■ DATA EXTRACT
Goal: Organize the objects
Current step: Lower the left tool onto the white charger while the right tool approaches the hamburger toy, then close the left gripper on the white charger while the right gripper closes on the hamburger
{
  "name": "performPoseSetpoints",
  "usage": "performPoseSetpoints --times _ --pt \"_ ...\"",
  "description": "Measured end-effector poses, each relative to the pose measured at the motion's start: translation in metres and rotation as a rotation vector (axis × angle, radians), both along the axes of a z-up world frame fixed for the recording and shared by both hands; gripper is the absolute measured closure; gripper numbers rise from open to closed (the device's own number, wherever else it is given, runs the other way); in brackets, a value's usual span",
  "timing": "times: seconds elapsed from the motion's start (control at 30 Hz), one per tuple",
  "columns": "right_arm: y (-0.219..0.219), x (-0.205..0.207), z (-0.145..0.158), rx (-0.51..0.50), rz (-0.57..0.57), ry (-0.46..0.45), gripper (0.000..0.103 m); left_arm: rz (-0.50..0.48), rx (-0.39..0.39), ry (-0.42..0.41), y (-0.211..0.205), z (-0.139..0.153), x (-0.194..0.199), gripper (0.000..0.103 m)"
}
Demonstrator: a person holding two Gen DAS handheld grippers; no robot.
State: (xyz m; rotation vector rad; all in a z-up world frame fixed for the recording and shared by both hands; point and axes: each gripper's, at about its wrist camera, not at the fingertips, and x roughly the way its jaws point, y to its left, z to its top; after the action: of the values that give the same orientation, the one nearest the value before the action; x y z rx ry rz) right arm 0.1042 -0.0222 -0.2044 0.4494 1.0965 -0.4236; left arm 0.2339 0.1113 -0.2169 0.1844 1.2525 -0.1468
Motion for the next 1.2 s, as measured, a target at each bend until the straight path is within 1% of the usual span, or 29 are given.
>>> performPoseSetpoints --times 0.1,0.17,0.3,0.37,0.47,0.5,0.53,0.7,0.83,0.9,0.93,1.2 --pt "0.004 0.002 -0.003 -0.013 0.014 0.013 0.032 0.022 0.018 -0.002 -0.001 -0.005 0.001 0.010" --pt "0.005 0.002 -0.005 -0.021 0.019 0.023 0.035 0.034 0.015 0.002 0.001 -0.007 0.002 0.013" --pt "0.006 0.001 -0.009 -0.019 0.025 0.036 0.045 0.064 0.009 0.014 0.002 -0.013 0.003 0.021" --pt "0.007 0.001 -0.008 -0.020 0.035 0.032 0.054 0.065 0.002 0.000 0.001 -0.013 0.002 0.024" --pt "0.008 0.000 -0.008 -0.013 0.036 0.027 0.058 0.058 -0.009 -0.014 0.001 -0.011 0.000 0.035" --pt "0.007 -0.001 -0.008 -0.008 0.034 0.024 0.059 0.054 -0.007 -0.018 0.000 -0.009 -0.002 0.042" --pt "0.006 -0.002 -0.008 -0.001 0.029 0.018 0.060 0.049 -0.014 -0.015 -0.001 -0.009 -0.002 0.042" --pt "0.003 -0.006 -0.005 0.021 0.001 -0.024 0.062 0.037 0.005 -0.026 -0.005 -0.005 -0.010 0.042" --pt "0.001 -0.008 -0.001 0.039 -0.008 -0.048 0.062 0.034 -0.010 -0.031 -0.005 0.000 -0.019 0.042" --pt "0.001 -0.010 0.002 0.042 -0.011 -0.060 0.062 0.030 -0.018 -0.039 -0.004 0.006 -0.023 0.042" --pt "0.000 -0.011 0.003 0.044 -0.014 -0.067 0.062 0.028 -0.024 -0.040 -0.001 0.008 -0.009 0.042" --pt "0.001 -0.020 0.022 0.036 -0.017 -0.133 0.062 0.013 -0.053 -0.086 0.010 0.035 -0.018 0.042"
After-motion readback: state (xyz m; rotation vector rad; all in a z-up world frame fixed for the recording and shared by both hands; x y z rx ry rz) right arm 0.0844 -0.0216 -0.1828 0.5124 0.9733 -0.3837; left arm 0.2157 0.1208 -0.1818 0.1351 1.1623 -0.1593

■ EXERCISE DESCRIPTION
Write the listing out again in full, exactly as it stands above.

■ OUTPUT OF THE EXERCISE
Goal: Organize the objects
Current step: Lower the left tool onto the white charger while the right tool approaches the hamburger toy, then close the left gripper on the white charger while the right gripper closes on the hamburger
{
  "name": "performPoseSetpoints",
  "usage": "performPoseSetpoints --times _ --pt \"_ ...\"",
  "description": "Measured end-effector poses, each relative to the pose measured at the motion's start: translation in metres and rotation as a rotation vector (axis × angle, radians), both along the axes of a z-up world frame fixed for the recording and shared by both hands; gripper is the absolute measured closure; gripper numbers rise from open to closed (the device's own number, wherever else it is given, runs the other way); in brackets, a value's usual span",
  "timing": "times: seconds elapsed from the motion's start (control at 30 Hz), one per tuple",
  "columns": "right_arm: y (-0.219..0.219), x (-0.205..0.207), z (-0.145..0.158), rx (-0.51..0.50), rz (-0.57..0.57), ry (-0.46..0.45), gripper (0.000..0.103 m); left_arm: rz (-0.50..0.48), rx (-0.39..0.39), ry (-0.42..0.41), y (-0.211..0.205), z (-0.139..0.153), x (-0.194..0.199), gripper (0.000..0.103 m)"
}
Demonstrator: a person holding two Gen DAS handheld grippers; no robot.
State: (xyz m; rotation vector rad; all in a z-up world frame fixed for the recording and shared by both hands; point and axes: each gripper's, at about its wrist camera, not at the fingertips, and x roughly the way its jaws point, y to its left, z to its top; after the action: of the values that give the same orientation, the one nearest the value before the action; x y z rx ry rz) right arm 0.1042 -0.0222 -0.2044 0.4494 1.0965 -0.4236; left arm 0.2339 0.1113 -0.2169 0.1844 1.2525 -0.1468
Motion for the next 1.2 s, as measured, a target at each bend until the straight path is within 1% of the usual span, or 29 are given.
>>> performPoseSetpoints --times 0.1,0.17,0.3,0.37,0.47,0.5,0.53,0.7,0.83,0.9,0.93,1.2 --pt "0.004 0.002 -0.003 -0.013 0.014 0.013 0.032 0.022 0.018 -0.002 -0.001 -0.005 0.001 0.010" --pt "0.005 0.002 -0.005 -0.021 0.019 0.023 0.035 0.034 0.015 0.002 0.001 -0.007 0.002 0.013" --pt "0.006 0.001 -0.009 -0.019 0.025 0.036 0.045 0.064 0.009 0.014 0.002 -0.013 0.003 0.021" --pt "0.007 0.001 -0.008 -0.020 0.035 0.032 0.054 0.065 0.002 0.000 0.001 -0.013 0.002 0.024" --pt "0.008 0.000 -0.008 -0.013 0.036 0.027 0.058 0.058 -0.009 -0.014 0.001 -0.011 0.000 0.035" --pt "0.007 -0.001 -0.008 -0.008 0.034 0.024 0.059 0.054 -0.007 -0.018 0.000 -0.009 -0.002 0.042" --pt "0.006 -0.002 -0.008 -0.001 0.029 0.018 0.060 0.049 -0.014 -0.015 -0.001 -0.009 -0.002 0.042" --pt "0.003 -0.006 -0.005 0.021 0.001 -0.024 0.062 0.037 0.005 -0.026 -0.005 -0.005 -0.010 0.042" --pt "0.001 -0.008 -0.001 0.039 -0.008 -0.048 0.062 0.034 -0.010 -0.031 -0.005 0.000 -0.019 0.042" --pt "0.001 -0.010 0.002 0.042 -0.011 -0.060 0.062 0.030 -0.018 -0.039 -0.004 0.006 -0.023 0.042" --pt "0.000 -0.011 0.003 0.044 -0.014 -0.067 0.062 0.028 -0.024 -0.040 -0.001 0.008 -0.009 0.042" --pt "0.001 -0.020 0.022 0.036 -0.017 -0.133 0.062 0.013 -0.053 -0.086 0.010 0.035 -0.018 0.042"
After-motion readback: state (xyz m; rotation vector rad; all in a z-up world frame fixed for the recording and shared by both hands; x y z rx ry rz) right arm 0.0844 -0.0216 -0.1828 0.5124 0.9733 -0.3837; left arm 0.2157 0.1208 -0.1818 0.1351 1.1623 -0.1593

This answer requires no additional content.